For fifteen years my parents lived above the Health Beats pharmacy in a one-bedroom apartment with two narrow windows and a view of Roosevelt Avenue in Jackson Heights. My sister, Mira, came along, and then me. They worked long hours and sent regular Western Union payments to Bangladesh, but because we ate dal and rice most nights and never went on vacation and I only got to wear hand-me-downs, they managed to save a little every year, until they could put a down payment on the pharmacy, then on another one in Woodside. By the time I met Cyrus, my parents owned a mini-chain of three Health Beats, and we had moved out of the old neighborhood and into a shiny new housing development on Long Island.
After a summer of unpacking boxes and sticking stars to the ceiling of my room in the pattern of the Messier 81 galaxy, I arrived at our new school, Washington High. Mira was a freshman at Columbia, already busy finding her new tribe, the climate activists and the radical new leftists and the Students for Yemen. I was left to fend for myself with my smelly lunches and my complete inability to engage in small talk. My only refuge was math class, where I skipped two grades and landed in AP Geometry, with Cyrus.
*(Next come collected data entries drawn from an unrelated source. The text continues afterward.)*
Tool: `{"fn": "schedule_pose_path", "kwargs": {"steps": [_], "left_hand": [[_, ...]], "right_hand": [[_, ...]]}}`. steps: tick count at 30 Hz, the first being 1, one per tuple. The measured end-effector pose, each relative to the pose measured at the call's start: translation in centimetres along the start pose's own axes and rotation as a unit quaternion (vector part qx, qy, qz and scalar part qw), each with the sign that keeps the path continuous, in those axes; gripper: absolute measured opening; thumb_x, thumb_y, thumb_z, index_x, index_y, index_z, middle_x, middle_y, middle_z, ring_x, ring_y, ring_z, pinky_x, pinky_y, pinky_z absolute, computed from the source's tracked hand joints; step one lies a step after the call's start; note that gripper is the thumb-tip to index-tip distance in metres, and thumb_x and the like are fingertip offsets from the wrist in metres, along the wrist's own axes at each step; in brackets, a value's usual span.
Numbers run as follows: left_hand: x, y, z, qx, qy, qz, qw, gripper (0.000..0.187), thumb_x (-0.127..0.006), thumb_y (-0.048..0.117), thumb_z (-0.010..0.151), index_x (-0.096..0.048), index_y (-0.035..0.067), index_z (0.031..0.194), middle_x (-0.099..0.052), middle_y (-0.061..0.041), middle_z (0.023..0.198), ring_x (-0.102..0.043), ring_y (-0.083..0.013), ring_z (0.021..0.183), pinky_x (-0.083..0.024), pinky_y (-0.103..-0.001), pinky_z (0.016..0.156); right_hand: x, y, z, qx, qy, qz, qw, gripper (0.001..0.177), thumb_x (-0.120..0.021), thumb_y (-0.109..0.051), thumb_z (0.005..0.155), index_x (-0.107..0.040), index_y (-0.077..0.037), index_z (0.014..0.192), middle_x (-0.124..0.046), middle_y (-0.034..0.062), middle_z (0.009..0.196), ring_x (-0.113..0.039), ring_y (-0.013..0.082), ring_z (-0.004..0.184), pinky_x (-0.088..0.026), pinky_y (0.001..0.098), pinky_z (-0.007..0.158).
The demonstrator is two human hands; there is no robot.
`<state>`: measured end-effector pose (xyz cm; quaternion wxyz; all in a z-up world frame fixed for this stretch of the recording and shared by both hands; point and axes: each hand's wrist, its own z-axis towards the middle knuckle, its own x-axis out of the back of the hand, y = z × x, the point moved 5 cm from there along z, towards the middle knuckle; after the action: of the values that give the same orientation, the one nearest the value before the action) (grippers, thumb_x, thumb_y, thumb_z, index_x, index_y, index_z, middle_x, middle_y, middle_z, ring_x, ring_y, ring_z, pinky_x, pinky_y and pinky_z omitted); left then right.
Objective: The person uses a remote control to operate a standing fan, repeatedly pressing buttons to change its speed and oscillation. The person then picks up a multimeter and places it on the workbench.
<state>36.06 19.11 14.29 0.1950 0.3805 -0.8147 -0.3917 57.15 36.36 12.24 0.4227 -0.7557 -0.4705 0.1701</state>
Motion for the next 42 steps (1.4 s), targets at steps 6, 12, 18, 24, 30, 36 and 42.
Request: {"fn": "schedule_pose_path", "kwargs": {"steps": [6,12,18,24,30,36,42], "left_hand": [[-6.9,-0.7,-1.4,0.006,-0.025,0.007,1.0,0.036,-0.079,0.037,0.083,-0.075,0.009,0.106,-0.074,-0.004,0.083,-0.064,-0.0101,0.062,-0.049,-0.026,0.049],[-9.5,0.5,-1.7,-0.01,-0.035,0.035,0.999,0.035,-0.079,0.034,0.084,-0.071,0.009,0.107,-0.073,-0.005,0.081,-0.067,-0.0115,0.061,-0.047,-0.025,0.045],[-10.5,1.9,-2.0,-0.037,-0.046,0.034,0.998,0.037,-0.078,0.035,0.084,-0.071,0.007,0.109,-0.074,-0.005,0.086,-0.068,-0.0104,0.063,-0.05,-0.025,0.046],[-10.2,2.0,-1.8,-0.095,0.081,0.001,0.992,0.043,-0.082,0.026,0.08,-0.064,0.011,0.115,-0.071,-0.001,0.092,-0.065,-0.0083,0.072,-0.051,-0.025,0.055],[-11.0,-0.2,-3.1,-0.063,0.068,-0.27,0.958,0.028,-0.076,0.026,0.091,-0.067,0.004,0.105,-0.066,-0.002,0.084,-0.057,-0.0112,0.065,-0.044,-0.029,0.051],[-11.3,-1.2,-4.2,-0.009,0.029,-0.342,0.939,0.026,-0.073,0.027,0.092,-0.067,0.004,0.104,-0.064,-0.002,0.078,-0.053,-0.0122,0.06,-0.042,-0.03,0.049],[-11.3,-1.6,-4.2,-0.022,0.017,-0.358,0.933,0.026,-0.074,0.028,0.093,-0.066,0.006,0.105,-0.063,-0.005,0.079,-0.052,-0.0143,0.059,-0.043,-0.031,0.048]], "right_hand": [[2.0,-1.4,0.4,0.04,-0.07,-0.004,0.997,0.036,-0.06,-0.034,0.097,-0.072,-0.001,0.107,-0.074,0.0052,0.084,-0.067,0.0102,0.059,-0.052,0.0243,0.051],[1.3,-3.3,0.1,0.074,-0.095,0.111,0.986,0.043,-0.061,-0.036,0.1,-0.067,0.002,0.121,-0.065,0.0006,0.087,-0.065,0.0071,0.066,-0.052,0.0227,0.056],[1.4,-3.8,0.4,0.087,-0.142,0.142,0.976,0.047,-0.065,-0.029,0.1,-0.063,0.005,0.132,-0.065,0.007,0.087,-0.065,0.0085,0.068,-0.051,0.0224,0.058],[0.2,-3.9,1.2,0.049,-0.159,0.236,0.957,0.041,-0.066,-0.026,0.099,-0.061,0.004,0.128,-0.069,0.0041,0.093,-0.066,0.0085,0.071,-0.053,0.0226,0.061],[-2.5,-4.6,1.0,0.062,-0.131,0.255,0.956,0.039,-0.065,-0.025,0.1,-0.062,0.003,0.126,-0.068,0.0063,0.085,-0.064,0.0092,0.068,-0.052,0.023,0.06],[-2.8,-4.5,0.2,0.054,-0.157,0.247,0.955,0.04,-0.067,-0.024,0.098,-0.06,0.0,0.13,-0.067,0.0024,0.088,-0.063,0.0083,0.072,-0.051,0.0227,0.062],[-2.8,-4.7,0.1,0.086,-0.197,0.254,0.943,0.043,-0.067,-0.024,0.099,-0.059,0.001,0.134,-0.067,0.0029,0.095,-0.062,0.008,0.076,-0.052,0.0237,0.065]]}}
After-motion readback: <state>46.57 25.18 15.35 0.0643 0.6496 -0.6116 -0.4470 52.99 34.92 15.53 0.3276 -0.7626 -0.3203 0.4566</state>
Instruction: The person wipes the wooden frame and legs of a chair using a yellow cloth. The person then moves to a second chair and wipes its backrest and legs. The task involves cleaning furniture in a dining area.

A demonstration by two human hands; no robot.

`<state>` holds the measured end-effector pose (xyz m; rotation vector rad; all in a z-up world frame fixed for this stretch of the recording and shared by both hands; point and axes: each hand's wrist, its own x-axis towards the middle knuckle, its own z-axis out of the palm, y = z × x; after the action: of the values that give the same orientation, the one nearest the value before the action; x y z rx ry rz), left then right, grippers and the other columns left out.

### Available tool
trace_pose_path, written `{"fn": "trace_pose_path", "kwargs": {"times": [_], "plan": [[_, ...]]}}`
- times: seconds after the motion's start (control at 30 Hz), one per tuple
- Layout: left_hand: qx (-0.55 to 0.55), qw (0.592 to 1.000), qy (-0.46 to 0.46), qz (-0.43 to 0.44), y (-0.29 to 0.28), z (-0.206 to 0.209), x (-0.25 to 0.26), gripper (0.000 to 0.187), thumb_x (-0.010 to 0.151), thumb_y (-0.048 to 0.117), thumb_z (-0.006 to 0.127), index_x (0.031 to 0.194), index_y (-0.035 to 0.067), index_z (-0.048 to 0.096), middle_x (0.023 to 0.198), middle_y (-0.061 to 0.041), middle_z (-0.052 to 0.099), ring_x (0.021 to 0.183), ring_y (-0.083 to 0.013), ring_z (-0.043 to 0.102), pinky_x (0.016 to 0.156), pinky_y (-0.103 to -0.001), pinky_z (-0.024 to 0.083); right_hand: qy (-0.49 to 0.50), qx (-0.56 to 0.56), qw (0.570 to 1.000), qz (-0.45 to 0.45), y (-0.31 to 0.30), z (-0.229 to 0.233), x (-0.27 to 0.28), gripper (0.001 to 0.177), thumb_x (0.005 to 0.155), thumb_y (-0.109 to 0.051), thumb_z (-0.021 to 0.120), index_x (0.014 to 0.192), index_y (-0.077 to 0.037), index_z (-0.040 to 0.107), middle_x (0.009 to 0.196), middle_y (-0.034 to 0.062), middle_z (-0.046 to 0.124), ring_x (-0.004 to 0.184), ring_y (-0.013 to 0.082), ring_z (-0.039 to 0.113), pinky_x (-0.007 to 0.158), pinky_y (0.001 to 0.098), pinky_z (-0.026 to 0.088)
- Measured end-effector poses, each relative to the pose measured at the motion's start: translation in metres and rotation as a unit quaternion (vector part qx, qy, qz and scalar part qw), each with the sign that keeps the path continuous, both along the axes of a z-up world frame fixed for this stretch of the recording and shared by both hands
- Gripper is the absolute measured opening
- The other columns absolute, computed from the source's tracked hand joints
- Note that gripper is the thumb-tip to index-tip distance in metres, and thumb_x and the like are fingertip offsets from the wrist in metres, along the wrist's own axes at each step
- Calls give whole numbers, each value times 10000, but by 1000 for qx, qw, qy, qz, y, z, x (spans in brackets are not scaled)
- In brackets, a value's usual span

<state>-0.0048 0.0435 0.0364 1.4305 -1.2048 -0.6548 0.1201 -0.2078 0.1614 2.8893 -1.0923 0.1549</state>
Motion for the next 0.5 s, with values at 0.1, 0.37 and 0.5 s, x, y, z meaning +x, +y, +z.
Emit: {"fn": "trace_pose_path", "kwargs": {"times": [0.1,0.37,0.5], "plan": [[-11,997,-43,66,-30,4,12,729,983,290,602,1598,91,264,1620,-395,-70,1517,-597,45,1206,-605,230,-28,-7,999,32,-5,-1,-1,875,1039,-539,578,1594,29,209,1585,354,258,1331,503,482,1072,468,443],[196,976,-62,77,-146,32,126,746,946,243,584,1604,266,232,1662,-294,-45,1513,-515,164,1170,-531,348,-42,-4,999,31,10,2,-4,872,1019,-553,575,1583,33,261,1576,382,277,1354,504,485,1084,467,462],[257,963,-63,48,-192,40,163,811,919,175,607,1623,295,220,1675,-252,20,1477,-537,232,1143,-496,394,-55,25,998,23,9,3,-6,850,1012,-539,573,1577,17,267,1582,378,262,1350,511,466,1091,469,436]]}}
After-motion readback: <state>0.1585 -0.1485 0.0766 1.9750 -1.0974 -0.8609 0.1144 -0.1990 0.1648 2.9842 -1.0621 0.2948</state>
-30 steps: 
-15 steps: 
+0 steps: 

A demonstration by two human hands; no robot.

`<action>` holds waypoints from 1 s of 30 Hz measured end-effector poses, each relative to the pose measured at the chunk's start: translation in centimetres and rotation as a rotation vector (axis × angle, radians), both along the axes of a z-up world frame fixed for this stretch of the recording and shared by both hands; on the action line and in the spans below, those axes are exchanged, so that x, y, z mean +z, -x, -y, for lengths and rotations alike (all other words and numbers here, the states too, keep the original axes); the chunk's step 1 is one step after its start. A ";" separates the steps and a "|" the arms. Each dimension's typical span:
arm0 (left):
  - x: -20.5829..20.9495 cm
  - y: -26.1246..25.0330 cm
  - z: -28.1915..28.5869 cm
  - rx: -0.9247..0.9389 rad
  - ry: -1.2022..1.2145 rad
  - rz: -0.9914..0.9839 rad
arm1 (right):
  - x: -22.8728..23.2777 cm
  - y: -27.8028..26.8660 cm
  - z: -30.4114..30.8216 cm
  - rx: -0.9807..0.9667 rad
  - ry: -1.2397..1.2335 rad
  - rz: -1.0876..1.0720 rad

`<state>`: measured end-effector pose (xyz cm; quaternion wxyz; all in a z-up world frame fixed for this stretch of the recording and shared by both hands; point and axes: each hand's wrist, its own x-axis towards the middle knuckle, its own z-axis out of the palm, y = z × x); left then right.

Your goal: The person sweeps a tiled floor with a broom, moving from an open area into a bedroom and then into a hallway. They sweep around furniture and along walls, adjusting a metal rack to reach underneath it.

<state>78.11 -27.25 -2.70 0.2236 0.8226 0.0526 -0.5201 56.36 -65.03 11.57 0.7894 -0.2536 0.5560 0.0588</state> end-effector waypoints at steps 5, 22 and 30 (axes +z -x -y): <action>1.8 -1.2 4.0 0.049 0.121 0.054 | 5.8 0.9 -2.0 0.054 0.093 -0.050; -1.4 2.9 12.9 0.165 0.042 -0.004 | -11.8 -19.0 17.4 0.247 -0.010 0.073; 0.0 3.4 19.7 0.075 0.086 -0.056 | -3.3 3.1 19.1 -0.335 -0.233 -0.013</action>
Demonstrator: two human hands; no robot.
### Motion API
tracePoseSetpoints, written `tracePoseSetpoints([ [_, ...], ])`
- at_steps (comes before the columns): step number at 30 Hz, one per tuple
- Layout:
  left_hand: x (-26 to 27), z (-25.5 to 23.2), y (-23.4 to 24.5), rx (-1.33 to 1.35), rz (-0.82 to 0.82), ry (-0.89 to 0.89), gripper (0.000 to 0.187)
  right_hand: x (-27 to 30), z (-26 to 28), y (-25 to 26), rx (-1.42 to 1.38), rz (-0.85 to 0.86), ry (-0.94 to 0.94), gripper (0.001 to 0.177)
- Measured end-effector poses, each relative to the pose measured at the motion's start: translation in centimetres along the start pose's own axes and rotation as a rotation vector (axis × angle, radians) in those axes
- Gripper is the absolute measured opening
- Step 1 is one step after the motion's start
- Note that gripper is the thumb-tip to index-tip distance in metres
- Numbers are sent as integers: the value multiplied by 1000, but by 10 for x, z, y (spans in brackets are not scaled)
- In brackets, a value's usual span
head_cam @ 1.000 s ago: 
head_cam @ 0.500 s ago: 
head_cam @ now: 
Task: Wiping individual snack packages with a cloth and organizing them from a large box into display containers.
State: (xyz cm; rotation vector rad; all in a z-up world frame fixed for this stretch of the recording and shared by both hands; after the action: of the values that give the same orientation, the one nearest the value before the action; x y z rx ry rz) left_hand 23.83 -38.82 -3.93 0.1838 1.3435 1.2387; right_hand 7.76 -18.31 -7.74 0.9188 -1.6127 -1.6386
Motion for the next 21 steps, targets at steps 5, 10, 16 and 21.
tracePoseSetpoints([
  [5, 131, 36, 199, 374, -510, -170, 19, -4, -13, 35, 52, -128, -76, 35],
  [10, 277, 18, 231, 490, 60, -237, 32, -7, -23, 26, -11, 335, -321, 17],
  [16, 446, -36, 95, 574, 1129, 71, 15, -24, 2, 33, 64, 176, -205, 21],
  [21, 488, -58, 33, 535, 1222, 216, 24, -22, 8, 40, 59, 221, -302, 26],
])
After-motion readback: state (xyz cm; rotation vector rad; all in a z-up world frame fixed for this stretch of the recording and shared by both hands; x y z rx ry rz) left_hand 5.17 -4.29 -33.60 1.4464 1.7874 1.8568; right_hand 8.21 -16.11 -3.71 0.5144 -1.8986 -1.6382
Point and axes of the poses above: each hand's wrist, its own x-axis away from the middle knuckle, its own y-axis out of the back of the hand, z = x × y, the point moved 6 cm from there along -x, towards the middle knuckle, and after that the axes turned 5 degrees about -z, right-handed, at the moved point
I spent the year gazing at the back of Cyrus’s head and wishing he’d turn around and say something to me, but he never did. I just stared and stared at that glorious blond hair, so wavy it was actively greeting me. At the end of May, when we were supposed to take our final exam, Cyrus didn’t show up for class. A week later, he handed our teacher, Mr. Ruben, a large folder, and in that folder was a graphic novel titled How to Teach Geometry. Mr. Ruben was shown standing in front of the chalkboard completing the final angle of an isosceles triangle. Chapter by chapter, the book went through every lesson Mr. Ruben had taught us that year, starting with angles and ending with architectural puzzles. There were equations and formulas, drawn-to-scale buildings with intricate detail: the Chrysler with its scalloped exterior, the columns of the Parthenon, the triangles of Egyptian tombs. Mr. Ruben displayed the pages on the walls of our classroom, and we all stared in wonder. “Freak,” someone whispered under their breath. Freak was right. Mr. Ruben didn’t know what to do, so he gave Cyrus a zero for failing to show up for his exam.